This oddly-titled film has been generally well received, very well in some cases. (Apparently the title, with no interrogation mark, and immaterial to the film's content, refers to director David Lowery's mishearing of a song lyric.)
Casey Affleck and Rooney Mara play lovers who execute a robbery in Texas, the former burying their ill-gotten loot before there's a shoot-out with the law in which she wounds the sheriff, though he takes the rap for it and is sent to prison. He manages to escape, wanting only to reunite with her and their, by then, four year old daughter whom he's never seen. In the meantime she has struck up a sort of friendship, though not a romantic liaison. with the very lawman she wounded, the latter beng ignorant of the truth of what happened, who is hanging around waiting to see if the escaped convict tries to contact her. Keith Carradine also appears, sage-like, emerging from the shadows every now and then. 'Shadows' is apt because for the most part this is a darkly-lit film, long sequences being nocturnal.

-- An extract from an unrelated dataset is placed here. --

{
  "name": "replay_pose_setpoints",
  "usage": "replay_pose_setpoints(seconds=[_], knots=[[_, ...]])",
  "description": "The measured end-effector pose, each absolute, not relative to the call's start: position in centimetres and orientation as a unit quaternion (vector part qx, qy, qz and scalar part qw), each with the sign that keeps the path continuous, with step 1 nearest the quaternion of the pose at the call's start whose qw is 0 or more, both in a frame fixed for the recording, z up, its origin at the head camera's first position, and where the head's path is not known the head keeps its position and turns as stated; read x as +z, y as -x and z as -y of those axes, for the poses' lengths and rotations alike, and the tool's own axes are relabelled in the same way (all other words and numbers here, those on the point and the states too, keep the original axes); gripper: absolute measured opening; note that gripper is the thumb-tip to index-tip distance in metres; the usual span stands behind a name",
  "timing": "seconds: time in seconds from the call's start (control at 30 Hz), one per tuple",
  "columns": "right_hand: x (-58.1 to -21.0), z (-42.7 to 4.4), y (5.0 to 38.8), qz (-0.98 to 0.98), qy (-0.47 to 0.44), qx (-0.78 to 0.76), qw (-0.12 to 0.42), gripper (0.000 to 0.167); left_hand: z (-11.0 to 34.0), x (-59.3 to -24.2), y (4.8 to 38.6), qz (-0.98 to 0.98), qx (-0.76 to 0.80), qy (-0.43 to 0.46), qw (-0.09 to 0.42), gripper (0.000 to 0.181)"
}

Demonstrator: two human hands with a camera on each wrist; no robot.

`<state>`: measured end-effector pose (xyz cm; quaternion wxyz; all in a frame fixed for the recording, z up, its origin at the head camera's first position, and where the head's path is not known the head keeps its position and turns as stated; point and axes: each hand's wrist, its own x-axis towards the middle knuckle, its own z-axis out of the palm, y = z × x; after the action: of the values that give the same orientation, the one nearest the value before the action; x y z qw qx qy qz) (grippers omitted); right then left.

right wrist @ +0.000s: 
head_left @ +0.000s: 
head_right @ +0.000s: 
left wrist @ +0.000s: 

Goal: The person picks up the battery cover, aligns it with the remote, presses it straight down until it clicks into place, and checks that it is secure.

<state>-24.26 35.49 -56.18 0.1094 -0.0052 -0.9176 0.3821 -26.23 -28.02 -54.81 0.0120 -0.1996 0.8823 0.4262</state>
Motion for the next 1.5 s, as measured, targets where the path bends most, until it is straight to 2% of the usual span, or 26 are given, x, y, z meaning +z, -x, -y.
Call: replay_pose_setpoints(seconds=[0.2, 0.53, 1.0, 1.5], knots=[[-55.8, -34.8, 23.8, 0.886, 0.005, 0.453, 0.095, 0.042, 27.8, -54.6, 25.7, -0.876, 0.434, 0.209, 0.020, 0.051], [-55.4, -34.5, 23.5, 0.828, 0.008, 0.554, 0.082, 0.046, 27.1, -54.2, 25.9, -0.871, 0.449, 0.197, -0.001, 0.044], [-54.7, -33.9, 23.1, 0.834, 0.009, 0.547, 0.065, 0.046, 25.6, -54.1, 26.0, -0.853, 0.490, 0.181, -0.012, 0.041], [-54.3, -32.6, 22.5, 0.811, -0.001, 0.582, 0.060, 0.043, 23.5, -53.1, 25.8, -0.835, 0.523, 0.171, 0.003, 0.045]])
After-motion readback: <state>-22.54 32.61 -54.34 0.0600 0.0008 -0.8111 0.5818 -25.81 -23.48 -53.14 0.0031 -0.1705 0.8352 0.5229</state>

However, the main problem I had lay in a different direction. This is another of those films where so much of the dialogue (I'd say about 80% for me) is inaudible - "mumble mumble mumble". Not knowing what the characters are talking about is bound to mean that one loses a lot of the explanation of the situation they are in as well as missing the motivations for their behaviour. I think that what is at the root of this problem may be that cinemas have surround-sound speakers giving rise to a diffusion of the vocalisations, whereas if they'd been watched on TV or rented for computer play, the sound would be more focussed, even when heard in 2-speaker stereo. Recently there was the TV premier showing of 'The Social Network', another film where in the cinema I just couldn't make out what was being said. I watched the beginning of it on TV and this time didn't have that problem on that scale. (I concede that at my age there is bound to be some deterioration in hearing capacity, though I've yet to be affected by such in everyday situations, such as in face-to-face conversation.)
To return to this film, for the most part its pace is unhurried. The few scenes of violence are short and snappy without undue lingerings. Comparisons have been made with Terence Malick's 'Badlands' (1973), one of the seminal films of this genre, though I don't recall it being recognised as such at that time. The comparison may stand up, but only partly. From what I could gather there's rather more 'joining up of the dots' required to be done in this new film - or was all that in the dialogue that I missed?I didn't know the name of director David Lowery before now, though I see he's also edited the new film 'Upstream Colour' which has also had good reviews and which I've got pencilled in to see next month. Could be a name to watch. (Oops! I've just read that 'Colours' depicts the death and physical decay of animals, in this case a pig and its litter of piglets. That's a 'no-no', I'm afraid, so it's now off my intended list.) From his droopy-moustached looks in currently available photos, Lowery could have fitted with ease into a group shot of the 'Village People'. Interesting.
I've a nagging feeling that this is a better film than I'm able to give it credit for. It definitely isn't boring; in fact it's quite suspenseful at times. But with a large part of the means to fully appreciate it missing, possibly not due to the shooting of the film itself, (though it might have been), my final verdict score may be unjust. But as a cinematic experience I award it a......................6/10.